Una variante codificante nel gene TYK2, come accennato sopra, protegge da molteplici malattie autoimmuni ed è stata persino utilizzata per consentire la progettazione razionale del farmaco. Questa particolare sostituzione scambia un residuo di alanina con una prolina nella posizione 1104 nel dominio catalitico per prevenire l’attivazione mediata dal recettore. Il farmaco, BMS-986165, blocca allostericamente l’attivazione di TYK2 tramite un meccanismo simile a quello della variante codificante.
Altri studi sull’autoimmunità hanno dimostrato che le varianti del gene TMEM41B, comuni negli asiatici orientali, possono spiegare la gravità sproporzionata della malattia COVID-19 tra alcune popolazioni negli Stati Uniti e altrove.
Vedi anche:La proteina che si frappone tra noi e lìautoimmunità
Come riportato la scorsa settimana, il successo dei vaccini contro SARS dipende da molti fattori, non ultimo il tipo di anticorpi che conferiscono l’immunità che i medici vogliono incoraggiare. Mentre la FDA ha finalmente divulgato quello che pensa potrebbe essere l’ elenco degli ingredienti per il vaccino mRNA Pfizer appena rilasciato, la sequenza effettiva della fine dell’attività è ancora avvolta nel segreto.
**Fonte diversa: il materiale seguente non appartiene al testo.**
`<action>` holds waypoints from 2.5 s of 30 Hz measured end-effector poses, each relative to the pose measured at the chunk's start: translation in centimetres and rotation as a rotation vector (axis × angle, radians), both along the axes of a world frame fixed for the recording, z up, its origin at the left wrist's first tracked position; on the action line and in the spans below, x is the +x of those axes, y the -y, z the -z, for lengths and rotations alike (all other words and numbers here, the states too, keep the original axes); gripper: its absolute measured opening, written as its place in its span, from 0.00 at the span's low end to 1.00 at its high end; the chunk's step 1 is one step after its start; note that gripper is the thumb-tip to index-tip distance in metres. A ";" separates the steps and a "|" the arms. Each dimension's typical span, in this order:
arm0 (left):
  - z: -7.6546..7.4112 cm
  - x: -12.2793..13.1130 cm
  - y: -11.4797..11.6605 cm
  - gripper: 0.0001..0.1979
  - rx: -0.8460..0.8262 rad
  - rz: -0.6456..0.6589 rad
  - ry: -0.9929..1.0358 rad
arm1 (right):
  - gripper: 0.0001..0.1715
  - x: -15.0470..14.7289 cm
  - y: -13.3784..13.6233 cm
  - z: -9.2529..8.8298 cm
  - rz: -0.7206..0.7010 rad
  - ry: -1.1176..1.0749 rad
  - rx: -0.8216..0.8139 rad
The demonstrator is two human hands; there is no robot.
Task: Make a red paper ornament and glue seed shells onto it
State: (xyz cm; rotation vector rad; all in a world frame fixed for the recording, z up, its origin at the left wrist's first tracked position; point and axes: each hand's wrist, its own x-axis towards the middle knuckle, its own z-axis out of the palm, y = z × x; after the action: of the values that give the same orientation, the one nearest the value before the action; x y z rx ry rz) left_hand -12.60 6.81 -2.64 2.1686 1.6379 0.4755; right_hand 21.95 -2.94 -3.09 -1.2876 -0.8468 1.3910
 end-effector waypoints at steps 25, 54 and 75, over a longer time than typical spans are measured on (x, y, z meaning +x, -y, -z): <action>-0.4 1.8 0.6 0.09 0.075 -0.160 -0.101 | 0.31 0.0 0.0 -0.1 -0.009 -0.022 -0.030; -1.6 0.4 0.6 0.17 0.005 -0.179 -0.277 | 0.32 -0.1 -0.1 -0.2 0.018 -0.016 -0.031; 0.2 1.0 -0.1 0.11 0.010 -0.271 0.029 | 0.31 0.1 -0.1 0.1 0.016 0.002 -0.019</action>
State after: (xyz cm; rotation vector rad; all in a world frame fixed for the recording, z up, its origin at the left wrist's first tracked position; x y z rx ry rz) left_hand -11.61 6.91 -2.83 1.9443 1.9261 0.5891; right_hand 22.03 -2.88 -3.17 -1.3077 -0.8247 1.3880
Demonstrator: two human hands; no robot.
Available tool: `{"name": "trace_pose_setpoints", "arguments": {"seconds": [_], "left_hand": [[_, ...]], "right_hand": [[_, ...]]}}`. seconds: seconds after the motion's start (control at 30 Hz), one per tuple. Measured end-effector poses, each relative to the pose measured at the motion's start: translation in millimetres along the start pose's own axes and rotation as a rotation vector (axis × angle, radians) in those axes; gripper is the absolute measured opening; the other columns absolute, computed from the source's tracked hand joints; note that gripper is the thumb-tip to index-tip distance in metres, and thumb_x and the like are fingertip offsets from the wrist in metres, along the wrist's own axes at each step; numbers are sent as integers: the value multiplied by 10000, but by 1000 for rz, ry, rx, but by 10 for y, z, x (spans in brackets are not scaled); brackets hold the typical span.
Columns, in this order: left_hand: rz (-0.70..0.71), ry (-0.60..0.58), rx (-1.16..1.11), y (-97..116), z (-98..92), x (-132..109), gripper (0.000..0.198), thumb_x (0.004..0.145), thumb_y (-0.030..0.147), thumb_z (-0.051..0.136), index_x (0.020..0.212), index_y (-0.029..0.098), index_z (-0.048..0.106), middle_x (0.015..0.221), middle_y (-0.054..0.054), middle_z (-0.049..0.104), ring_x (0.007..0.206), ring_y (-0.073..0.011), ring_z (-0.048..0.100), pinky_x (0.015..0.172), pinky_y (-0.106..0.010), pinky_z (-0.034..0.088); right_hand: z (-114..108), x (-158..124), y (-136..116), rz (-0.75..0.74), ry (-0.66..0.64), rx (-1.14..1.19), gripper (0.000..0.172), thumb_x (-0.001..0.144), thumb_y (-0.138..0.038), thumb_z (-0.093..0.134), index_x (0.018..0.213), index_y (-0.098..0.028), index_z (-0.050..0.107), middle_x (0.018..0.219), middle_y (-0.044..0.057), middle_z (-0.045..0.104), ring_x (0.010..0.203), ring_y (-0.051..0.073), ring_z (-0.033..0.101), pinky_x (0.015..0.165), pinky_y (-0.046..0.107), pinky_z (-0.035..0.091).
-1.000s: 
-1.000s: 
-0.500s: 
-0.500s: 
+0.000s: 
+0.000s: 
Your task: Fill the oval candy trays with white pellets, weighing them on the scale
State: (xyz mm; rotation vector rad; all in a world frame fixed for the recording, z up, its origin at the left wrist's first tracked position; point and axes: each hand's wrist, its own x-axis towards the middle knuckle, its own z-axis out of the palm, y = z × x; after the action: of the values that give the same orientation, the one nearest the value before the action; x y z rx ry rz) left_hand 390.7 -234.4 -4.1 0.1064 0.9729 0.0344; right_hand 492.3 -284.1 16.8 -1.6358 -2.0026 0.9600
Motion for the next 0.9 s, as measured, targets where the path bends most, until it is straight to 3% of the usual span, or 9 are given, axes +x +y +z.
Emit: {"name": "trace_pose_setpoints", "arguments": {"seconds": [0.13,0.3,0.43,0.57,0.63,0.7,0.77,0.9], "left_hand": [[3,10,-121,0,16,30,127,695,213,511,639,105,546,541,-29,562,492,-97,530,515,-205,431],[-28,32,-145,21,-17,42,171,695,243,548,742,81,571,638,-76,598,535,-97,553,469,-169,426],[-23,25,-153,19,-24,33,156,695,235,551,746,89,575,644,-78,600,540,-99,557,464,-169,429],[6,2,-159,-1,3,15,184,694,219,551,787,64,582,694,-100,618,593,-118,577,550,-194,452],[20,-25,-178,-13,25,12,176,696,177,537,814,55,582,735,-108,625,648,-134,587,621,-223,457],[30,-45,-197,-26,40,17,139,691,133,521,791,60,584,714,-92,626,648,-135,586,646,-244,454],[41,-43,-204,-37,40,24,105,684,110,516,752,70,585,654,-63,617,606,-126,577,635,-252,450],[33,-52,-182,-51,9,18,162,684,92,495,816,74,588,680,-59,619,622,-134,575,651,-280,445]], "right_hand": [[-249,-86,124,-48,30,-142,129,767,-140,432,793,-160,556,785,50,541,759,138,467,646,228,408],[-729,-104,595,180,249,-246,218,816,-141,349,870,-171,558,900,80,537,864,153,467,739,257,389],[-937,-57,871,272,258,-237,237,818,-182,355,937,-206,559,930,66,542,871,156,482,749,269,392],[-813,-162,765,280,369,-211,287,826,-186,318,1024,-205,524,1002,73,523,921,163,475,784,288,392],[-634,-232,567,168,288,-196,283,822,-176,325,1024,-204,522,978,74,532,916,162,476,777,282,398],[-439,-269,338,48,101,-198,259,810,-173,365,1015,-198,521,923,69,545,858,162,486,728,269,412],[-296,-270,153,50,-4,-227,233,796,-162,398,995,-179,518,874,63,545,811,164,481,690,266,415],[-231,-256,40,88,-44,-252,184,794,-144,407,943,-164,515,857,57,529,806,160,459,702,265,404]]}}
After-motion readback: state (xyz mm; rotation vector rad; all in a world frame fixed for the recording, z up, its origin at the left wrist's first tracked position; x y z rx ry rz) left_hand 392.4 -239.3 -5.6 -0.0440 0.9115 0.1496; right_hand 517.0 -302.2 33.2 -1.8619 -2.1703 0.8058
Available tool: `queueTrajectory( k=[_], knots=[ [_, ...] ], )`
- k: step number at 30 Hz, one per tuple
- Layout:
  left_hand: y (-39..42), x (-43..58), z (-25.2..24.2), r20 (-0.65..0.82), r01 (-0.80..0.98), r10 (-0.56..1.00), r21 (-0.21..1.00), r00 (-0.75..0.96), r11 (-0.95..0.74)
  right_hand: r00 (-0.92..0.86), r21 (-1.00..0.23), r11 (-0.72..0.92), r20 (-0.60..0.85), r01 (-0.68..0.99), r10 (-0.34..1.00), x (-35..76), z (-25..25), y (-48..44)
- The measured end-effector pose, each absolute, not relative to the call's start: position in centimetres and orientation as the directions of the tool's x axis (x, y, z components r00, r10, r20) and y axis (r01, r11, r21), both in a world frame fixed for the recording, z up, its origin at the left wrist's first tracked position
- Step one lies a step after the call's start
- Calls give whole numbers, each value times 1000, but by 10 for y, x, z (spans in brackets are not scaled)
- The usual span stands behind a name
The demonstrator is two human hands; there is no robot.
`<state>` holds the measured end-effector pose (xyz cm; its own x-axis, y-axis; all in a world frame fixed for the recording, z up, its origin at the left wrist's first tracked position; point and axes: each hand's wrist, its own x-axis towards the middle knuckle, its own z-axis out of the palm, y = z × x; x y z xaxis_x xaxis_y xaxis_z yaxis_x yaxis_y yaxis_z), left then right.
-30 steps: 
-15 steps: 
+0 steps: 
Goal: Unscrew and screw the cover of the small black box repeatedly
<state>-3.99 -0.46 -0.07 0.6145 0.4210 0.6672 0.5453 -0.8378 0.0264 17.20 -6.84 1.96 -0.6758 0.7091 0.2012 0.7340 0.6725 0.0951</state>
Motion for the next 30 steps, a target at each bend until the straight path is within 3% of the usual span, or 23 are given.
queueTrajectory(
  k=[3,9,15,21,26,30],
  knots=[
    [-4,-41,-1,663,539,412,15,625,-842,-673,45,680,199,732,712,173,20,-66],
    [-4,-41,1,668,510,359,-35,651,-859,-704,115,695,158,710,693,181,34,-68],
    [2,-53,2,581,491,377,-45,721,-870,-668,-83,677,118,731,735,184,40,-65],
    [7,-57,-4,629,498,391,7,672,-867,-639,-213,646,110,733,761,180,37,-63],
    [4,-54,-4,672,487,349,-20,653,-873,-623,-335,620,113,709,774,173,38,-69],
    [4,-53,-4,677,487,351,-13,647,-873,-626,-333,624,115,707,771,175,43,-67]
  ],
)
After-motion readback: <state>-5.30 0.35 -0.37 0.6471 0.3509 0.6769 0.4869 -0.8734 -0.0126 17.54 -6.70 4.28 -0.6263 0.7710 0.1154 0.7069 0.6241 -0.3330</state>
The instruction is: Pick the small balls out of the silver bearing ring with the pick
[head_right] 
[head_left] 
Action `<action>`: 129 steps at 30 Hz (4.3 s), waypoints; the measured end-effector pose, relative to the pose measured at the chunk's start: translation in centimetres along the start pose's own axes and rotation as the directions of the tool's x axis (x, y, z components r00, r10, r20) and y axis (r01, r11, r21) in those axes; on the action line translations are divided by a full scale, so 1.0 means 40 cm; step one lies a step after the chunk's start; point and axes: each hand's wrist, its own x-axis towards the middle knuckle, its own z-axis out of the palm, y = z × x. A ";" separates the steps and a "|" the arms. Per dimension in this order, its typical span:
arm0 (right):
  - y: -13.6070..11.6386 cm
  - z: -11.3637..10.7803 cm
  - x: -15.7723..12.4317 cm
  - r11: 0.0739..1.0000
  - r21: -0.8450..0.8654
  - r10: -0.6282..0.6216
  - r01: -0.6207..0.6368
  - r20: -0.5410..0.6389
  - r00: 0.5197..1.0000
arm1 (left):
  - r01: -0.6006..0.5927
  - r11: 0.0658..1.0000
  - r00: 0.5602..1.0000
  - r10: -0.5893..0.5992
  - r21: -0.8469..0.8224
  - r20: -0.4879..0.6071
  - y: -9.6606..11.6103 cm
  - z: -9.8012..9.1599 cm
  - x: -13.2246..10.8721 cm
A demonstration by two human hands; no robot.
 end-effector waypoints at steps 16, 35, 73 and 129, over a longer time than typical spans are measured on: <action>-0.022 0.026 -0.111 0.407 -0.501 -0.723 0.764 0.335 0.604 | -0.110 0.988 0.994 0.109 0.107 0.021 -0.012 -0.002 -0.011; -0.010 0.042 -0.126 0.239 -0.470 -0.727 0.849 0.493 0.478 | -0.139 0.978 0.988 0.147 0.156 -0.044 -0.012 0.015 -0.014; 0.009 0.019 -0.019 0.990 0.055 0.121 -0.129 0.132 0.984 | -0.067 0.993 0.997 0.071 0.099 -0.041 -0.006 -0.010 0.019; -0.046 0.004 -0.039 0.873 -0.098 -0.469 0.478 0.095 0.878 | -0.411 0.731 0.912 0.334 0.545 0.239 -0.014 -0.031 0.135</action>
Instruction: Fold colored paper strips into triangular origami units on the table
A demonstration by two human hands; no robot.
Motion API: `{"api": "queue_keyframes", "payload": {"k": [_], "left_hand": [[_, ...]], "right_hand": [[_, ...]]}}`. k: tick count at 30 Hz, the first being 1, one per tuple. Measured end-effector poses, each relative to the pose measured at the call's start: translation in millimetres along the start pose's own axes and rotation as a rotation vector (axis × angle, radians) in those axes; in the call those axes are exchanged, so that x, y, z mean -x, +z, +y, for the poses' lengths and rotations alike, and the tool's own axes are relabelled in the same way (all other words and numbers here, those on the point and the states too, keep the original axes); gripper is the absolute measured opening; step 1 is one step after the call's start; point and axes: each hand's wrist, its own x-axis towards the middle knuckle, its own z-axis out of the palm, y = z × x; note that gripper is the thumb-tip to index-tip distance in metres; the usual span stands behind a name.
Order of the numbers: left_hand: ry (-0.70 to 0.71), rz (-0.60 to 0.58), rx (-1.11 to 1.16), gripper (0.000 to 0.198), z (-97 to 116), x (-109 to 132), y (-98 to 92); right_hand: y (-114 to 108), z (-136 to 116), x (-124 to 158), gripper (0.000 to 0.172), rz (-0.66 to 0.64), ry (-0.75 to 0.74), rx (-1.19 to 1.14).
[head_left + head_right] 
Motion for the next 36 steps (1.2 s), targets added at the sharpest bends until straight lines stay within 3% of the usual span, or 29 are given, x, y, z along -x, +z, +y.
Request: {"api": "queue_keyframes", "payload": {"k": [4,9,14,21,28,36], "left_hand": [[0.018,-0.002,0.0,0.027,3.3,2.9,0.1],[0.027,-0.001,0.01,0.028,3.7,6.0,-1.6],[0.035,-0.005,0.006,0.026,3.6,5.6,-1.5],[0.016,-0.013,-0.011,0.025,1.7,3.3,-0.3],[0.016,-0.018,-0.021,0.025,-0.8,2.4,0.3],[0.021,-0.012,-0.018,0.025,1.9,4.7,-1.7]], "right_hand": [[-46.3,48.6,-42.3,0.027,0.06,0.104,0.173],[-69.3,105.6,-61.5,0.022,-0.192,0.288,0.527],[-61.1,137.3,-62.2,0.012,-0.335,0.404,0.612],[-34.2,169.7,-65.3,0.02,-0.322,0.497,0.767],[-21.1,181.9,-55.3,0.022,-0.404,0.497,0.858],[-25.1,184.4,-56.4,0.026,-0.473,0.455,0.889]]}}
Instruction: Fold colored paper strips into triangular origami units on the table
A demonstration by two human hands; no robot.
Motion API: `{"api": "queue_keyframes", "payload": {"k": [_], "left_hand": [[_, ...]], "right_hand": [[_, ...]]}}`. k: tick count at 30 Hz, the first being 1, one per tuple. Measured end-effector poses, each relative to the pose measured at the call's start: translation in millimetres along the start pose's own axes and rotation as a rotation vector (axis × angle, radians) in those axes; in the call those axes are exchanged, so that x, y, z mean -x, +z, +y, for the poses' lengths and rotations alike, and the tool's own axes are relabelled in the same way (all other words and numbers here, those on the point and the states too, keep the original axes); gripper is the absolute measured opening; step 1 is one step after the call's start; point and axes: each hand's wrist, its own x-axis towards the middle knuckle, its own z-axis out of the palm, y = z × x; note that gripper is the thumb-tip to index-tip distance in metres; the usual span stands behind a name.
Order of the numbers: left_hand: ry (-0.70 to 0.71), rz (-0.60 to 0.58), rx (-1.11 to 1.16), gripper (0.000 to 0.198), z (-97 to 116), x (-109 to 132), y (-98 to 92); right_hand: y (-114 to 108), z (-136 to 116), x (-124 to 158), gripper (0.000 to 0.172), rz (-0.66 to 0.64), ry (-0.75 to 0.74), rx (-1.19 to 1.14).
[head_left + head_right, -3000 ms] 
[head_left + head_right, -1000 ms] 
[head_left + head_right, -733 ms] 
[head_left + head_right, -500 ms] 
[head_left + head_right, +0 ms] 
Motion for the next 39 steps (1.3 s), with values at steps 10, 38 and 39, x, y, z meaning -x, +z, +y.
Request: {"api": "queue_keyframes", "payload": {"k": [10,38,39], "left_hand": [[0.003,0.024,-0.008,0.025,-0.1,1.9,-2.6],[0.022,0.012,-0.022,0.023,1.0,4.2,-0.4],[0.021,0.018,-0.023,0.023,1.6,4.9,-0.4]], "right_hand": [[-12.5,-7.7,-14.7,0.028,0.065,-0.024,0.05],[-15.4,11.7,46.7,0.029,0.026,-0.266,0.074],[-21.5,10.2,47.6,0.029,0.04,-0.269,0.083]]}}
A dire il vero, l’mRNA del vaccino non può essere esattamente la stessa cosa che normalmente produciamo nel nostro corpo. Invece, i nucleosidi modificati sono probabilmente sostituiti per sconfiggere le difese dell’ospite pronte a sminuzzare qualsiasi RNA offensivo.
Nel vuoto della conoscenza della sequenza effettiva, le forze prevedibilmente illuminanti della cospirazione hanno iniziato a emergere. Ad esempio, alcuni hanno notato che il vaccino potrebbe non solo mirare alla proteina spike, ma anche a qualsiasi proteina ospite che le somigli. Un esempio potrebbe essere la proteina HERV (retrovirus endogeno umano) Syncytin-1, che aiuta i trofoblasti a fondersi per formare la placenta. Per ora, resta da vedere il grado di sovrapposizione delle sequenze e l’omologia strutturale.